Opinião
Meritocracia
A obsessão pelo risco zero da vida roubou-nos a dignidade
As narrativas dominantes do medo levaram-nos a todos os dias repetir palavras que quase rimam com distanciamento.
Tal como numa novela distópica, a obsessão pelo risco zero da vida roubou-nos a dignidade, a liberdade e agora está a dar uma sova na esperança.
Escavou um abismo entre nós que, e só talvez, as próximas gerações terão a oportunidade de cobrir com uma ponte, se lhe deixarmos os materiais.
A desinformação é tal que em vez de polarizar a sociedade, a fragmentou em mil pedaços, matando a empatia e promovendo a inimigos pessoas que ainda há pouco se davam bem.
Desde a classe política aos médicos instagramáveis e aos famosos especialistas, todos têm falhado à excepção de uma coisa: confundir os “civis” que, pelo menos em Portugal, têm mansa e construtivamente aceite todas as boas e más resoluções, porque assim somos e seremos.
Tal como antes de Copérnico, as pessoas não sentindo a Terra a girar e observando apenas o Sol a levantar-se e a pôr-se, julgavam que era ele que girava à nossa volta; o aumento de casos, as variantes, o apocalipse, estão cada vez mais difíceis de digerir, tanto que as mortes diminuíram, as hospitalizações idem, e não se vêem zombies a cuspir gosma pela boca na rua.
Mesmo assim, não se desaperta o laço da garganta nem se alivia o caos que é coisa garantida.
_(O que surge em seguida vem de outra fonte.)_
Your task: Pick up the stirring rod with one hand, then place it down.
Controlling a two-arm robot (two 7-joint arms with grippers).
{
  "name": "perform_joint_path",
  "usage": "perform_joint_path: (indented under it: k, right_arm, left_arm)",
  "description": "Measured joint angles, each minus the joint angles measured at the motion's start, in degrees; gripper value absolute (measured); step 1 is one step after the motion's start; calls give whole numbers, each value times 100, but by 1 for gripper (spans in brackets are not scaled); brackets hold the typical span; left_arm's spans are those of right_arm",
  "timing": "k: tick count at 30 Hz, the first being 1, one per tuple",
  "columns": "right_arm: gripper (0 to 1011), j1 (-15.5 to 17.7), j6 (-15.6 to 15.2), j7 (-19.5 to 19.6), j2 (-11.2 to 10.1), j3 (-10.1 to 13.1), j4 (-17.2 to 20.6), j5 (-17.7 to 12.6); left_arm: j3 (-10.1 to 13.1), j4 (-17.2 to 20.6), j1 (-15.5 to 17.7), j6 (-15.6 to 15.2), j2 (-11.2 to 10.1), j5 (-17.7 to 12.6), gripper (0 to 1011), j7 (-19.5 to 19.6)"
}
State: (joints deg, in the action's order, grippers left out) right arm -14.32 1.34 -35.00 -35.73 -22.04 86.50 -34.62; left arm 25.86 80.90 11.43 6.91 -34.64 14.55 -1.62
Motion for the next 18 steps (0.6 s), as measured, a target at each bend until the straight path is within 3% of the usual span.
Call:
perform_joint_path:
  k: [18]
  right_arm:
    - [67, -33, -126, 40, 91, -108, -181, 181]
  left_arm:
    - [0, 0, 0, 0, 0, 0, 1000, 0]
Muitos dos portugueses até andam a mudar o chip (mas cuidado que a Dr.ª Graça Freitas está à espreita com a zaragatoa), e saem às ruas para viver, essa coisa horrível, com ou sem Covid, antecipando aquilo que acontecerá (assim a DGS o permita), que é convivermos com coisas que nos podem matar, como os automóveis, a poluição, o tabaco, o cancro, as drogas.
A meras semanas de outra eleição com a probabilidade do PS continuar a governar, muita gente anda a escrever ou a dizer: “temos o que merecemos.”
Pergunto eu : o que fizemos para merecer isto?